Our task is to show that $2m$ additional possible moves along one dimension of the board does not eliminate every possible sequence which results in a board clear.

For the $k = x$ case, we know that there exists a sequence $F$ which results in a board clear. Let's examine this sequence and begin at the first point $z$ where there is an additional move $F_z$ in a $x+1$ sized board that would not exist on the $x$ sized board, and therefore could alter the existence of a solution, and the sequence of moves required for such a solution.

Due to the rules of Othello, moves can only occur which are adjacent to other pieces. We will prove that $F_z$ could not occur prior to the first $m$ moves. In the $6\times4$ case, for example, it requires at least $m = z = 3$ moves for either black or white to move into the new lowest row of the board (either could be thought of as the 'new' dimension, so we will choose row - rotational symmetry again proves that it doesn't matter which one we choose).

Let's prove this sub-point.

Lemma A: For the first move $F_z$ for an $x+1$ sized board such that the move $F_z$ does not exist on an $x$ sized board, $z$ must be at least $m$.

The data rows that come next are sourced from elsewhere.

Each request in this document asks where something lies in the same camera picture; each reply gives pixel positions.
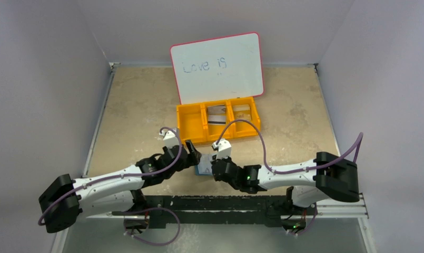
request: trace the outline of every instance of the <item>yellow organizer bin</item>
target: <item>yellow organizer bin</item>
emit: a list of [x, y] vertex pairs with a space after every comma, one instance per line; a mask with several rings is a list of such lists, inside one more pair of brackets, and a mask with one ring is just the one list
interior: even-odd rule
[[[260, 129], [260, 117], [253, 97], [219, 100], [196, 104], [181, 104], [176, 107], [178, 115], [178, 129], [182, 142], [190, 139], [194, 144], [206, 144], [216, 141], [224, 130], [225, 125], [209, 125], [207, 123], [207, 107], [226, 105], [226, 124], [235, 119], [232, 106], [248, 104], [251, 109], [251, 122]], [[234, 139], [257, 135], [256, 130], [247, 123], [232, 124], [224, 133], [223, 138]]]

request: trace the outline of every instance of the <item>white wall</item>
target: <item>white wall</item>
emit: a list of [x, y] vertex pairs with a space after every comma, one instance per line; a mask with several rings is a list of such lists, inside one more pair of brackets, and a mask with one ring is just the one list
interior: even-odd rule
[[319, 66], [379, 252], [424, 252], [424, 0], [356, 0]]
[[173, 44], [256, 31], [264, 63], [316, 63], [353, 0], [78, 0], [110, 62], [169, 64]]
[[80, 176], [109, 66], [76, 0], [0, 1], [0, 252], [49, 252], [38, 197]]

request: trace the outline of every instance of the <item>wooden table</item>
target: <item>wooden table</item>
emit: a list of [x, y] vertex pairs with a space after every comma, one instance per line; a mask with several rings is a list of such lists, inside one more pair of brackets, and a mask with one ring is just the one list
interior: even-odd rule
[[[269, 165], [297, 163], [318, 151], [337, 154], [337, 146], [320, 84], [313, 67], [264, 68], [265, 93], [255, 98]], [[162, 126], [176, 126], [178, 91], [170, 67], [119, 67], [98, 130], [88, 176], [99, 176], [160, 153]], [[231, 140], [232, 160], [239, 166], [262, 164], [258, 137]], [[196, 147], [212, 153], [210, 146]], [[247, 195], [212, 176], [196, 176], [194, 168], [176, 172], [145, 195]], [[284, 195], [275, 188], [263, 195]]]

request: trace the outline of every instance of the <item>gray floor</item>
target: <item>gray floor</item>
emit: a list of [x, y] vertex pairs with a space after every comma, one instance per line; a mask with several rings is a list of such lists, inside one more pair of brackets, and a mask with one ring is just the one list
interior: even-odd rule
[[[147, 230], [142, 237], [164, 242], [175, 234], [176, 225]], [[143, 244], [123, 236], [120, 220], [88, 220], [69, 230], [64, 252], [366, 252], [357, 219], [317, 219], [299, 237], [285, 235], [281, 228], [263, 225], [183, 224], [178, 239], [164, 247]]]

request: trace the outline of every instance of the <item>beige tabletop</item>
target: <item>beige tabletop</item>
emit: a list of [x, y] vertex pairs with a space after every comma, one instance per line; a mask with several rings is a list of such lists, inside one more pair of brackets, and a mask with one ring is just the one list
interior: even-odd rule
[[[298, 163], [318, 151], [337, 154], [331, 123], [313, 67], [264, 68], [265, 92], [255, 98], [269, 165]], [[98, 130], [88, 176], [99, 176], [162, 152], [162, 126], [176, 126], [178, 91], [170, 67], [119, 67]], [[258, 137], [233, 139], [232, 160], [262, 164]], [[196, 146], [212, 153], [210, 146]], [[146, 195], [247, 195], [212, 176], [196, 176], [194, 168], [176, 172], [162, 184], [143, 189]], [[275, 188], [263, 195], [284, 195]]]

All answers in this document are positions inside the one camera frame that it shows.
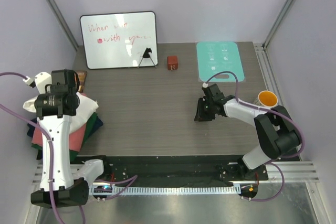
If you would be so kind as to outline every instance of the whiteboard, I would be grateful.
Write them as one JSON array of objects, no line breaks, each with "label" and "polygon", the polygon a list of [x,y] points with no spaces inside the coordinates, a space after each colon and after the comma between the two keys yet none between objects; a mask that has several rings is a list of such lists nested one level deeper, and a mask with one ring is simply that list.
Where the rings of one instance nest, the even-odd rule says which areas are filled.
[{"label": "whiteboard", "polygon": [[[158,64],[153,12],[83,15],[80,26],[89,69],[138,67],[146,48]],[[140,67],[154,67],[151,59]]]}]

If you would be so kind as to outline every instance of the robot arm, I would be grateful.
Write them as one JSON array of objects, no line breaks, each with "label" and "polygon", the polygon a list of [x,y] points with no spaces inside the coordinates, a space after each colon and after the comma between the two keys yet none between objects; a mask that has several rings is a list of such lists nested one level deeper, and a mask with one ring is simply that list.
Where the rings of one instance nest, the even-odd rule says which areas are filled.
[{"label": "robot arm", "polygon": [[36,114],[40,126],[50,134],[53,142],[53,155],[48,140],[43,135],[43,174],[40,190],[31,194],[31,203],[50,208],[49,173],[53,164],[53,191],[57,207],[84,205],[89,196],[89,187],[103,173],[111,174],[109,164],[103,158],[85,162],[83,167],[72,176],[69,158],[69,133],[71,117],[76,115],[79,99],[76,95],[78,76],[72,70],[40,73],[35,77],[41,93],[36,101]]},{"label": "robot arm", "polygon": [[[218,114],[239,119],[256,128],[259,145],[238,161],[243,166],[243,173],[277,159],[301,144],[301,137],[294,126],[283,118],[262,111],[254,104],[236,100],[232,95],[225,97],[216,84],[202,89],[205,96],[198,100],[195,121],[211,121]],[[276,106],[272,110],[290,118],[283,106]]]}]

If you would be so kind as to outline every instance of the wooden table surface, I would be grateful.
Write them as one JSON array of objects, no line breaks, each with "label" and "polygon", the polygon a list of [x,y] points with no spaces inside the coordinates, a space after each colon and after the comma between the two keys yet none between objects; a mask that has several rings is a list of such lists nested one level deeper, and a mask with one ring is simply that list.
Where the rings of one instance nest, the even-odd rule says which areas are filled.
[{"label": "wooden table surface", "polygon": [[[253,102],[264,80],[252,42],[238,42],[245,81],[239,98]],[[237,119],[219,116],[194,122],[198,79],[196,44],[159,44],[157,68],[89,70],[79,47],[73,69],[87,70],[84,92],[97,100],[104,122],[80,155],[159,156],[246,154],[258,144],[255,129]],[[178,70],[168,71],[166,57],[178,56]],[[218,83],[224,95],[234,83]]]}]

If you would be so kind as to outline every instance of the small black stand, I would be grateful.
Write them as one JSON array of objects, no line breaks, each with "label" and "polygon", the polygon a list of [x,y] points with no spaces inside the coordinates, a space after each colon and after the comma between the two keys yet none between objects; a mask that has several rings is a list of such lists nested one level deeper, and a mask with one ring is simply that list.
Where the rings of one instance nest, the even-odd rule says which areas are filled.
[{"label": "small black stand", "polygon": [[152,60],[151,55],[149,54],[149,53],[151,53],[151,52],[152,52],[152,49],[151,49],[151,48],[146,48],[145,52],[144,52],[143,55],[142,55],[141,61],[140,61],[139,65],[138,65],[138,68],[140,67],[140,64],[141,64],[141,62],[142,62],[143,59],[151,59],[151,61],[153,62],[153,65],[154,65],[155,68],[156,68],[155,63],[154,63],[154,61]]}]

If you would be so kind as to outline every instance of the small red object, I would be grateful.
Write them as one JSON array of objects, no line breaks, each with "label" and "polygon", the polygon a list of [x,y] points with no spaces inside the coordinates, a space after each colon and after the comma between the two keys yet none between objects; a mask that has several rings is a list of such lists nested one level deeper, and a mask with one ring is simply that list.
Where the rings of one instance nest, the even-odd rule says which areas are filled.
[{"label": "small red object", "polygon": [[177,60],[177,56],[168,56],[167,57],[167,68],[168,70],[176,70],[179,67],[179,61]]}]

Sub-proof. Take a $6\times4$ board as an example. We will attempt to make a sequence of moves that most quickly encounters $F_z$ in row 6 of the $6\times4$ board (taking rows 1 and 6 to be the new dimension in a $6\times4$ board). Even when choosing optimal moves in that direction, $F_z$ can occur no sooner than $z \ge m$.

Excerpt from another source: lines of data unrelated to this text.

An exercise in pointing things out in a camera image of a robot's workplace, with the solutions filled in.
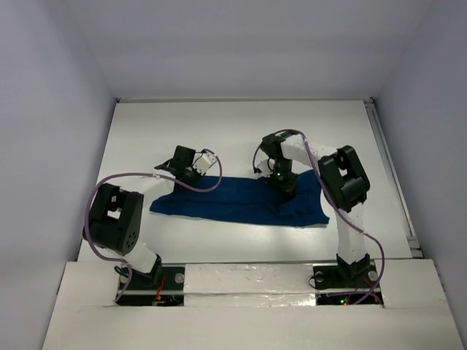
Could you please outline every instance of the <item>blue cloth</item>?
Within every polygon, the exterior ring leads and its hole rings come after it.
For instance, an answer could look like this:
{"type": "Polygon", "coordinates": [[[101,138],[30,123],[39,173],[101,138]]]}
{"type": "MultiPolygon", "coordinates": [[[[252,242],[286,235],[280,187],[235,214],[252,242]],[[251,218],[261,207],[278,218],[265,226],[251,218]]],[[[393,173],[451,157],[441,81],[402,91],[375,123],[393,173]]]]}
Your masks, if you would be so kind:
{"type": "MultiPolygon", "coordinates": [[[[217,179],[205,176],[197,187],[209,188],[217,179]]],[[[217,221],[303,227],[329,223],[321,208],[320,193],[321,187],[313,171],[299,175],[297,195],[289,201],[269,187],[265,178],[223,177],[212,192],[175,191],[154,201],[150,210],[217,221]]]]}

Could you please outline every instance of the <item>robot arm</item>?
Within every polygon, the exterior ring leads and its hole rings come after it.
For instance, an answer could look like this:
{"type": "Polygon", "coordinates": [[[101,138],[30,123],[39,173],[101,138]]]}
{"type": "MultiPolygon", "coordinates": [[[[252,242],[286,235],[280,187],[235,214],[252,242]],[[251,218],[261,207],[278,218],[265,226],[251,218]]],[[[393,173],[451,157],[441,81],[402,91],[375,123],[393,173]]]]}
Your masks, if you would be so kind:
{"type": "MultiPolygon", "coordinates": [[[[206,150],[177,146],[174,157],[156,166],[152,176],[131,178],[121,185],[103,184],[89,213],[90,244],[128,262],[133,279],[157,286],[162,261],[139,238],[142,212],[154,200],[195,185],[216,162],[215,155],[206,150]]],[[[116,271],[125,275],[123,269],[116,271]]]]}
{"type": "MultiPolygon", "coordinates": [[[[345,284],[358,279],[370,268],[364,236],[344,221],[346,219],[358,228],[363,227],[363,202],[370,188],[369,180],[352,147],[333,149],[312,142],[309,142],[309,147],[314,159],[318,160],[320,180],[326,187],[325,196],[336,204],[340,213],[336,213],[338,276],[326,278],[323,285],[328,285],[329,280],[339,280],[339,276],[345,284]]],[[[292,172],[292,162],[298,161],[314,168],[304,138],[295,131],[274,133],[263,138],[260,149],[269,159],[261,162],[255,171],[266,176],[267,184],[292,198],[298,187],[298,175],[292,172]]]]}

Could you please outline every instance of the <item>white wall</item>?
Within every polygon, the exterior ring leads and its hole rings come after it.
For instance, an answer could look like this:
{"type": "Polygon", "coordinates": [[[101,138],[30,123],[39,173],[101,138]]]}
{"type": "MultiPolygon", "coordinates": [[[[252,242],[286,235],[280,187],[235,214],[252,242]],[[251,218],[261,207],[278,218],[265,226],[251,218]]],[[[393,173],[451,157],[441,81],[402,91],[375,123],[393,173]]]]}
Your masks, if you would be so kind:
{"type": "Polygon", "coordinates": [[[118,97],[369,97],[431,0],[67,0],[118,97]]]}
{"type": "Polygon", "coordinates": [[[62,0],[0,11],[0,349],[40,349],[115,100],[62,0]]]}
{"type": "Polygon", "coordinates": [[[417,236],[467,345],[467,1],[436,0],[378,95],[417,236]]]}

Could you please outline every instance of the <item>white table surface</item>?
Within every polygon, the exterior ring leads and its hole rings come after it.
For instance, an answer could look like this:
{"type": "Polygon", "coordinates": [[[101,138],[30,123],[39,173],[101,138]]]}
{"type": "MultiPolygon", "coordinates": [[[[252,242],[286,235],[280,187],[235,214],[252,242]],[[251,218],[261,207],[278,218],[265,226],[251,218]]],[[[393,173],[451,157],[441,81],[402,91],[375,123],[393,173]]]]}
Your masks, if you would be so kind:
{"type": "MultiPolygon", "coordinates": [[[[362,101],[117,104],[99,178],[151,172],[178,144],[214,150],[226,176],[253,177],[252,154],[261,138],[283,128],[299,129],[324,145],[353,146],[371,182],[365,229],[381,241],[388,258],[412,257],[406,218],[362,101]]],[[[294,171],[305,170],[294,165],[294,171]]],[[[209,171],[216,173],[216,168],[209,171]]],[[[145,212],[140,237],[165,263],[335,260],[336,220],[324,198],[322,203],[331,218],[327,227],[246,225],[145,212]]],[[[380,257],[375,244],[368,241],[367,247],[373,258],[380,257]]],[[[95,259],[84,241],[79,260],[95,259]]]]}

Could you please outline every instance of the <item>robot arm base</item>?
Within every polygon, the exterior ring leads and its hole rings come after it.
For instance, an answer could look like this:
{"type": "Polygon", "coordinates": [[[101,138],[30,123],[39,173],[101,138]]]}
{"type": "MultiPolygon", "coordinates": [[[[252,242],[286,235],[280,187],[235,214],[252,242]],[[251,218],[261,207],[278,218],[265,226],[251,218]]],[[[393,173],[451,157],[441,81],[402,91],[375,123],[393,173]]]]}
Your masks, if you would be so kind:
{"type": "MultiPolygon", "coordinates": [[[[115,266],[115,272],[117,272],[122,277],[128,278],[128,266],[124,266],[119,268],[115,266]]],[[[153,264],[153,267],[149,272],[143,273],[135,268],[131,268],[132,277],[130,280],[130,284],[128,285],[128,289],[141,289],[140,286],[145,286],[145,289],[156,290],[161,283],[162,277],[162,259],[159,255],[153,264]]]]}
{"type": "Polygon", "coordinates": [[[337,255],[337,265],[313,266],[314,287],[322,289],[357,289],[366,286],[364,279],[372,280],[376,273],[376,266],[370,263],[370,256],[366,254],[362,260],[347,264],[337,255]]]}

Remark: No matter the board size, the same 2x2 checkerboard pattern is used to begin the game, placing it in the center.

| | | | |
| | | | |
| |B|W| |
| |W|B| |
| | | | |
| | | | |

Black moves first and plays B2,5 heading straight towards row 6. ($F_1$)

| | | | |
| | | | |
| |B|W| |
| |B|B| |
| |B| | |
| | | | |

Next white also moves near the bottom by playing W3,5 - playing 1,5 instead is seen to afford black no option to continue play towards row 6. ($F_2$)

| | | | |
| | | | |
| |B|W| |
| |B|W| |
| |B|W| |
| | | | |

Black can now take the corner in row 6 at B6,4. ($F_3$)

| | | | |
| | | | |
| |B|W| |
| |B|W| |
| |B|B| |
| | | |B|

Thus B6,4 is an example of such a move $F_z$. For $m = 3$, a move $F_z$ exists no sooner than when $z = 3$. New dimensions on larger boards will necessarily be farther away than in this example, and therefore will take even more moves to reach. The starting layout size does not change, nor does the amount of moves required to progress across the board. Therefore for any size board, $F_z$ can occur no sooner than when $z = m$. Q.E.D.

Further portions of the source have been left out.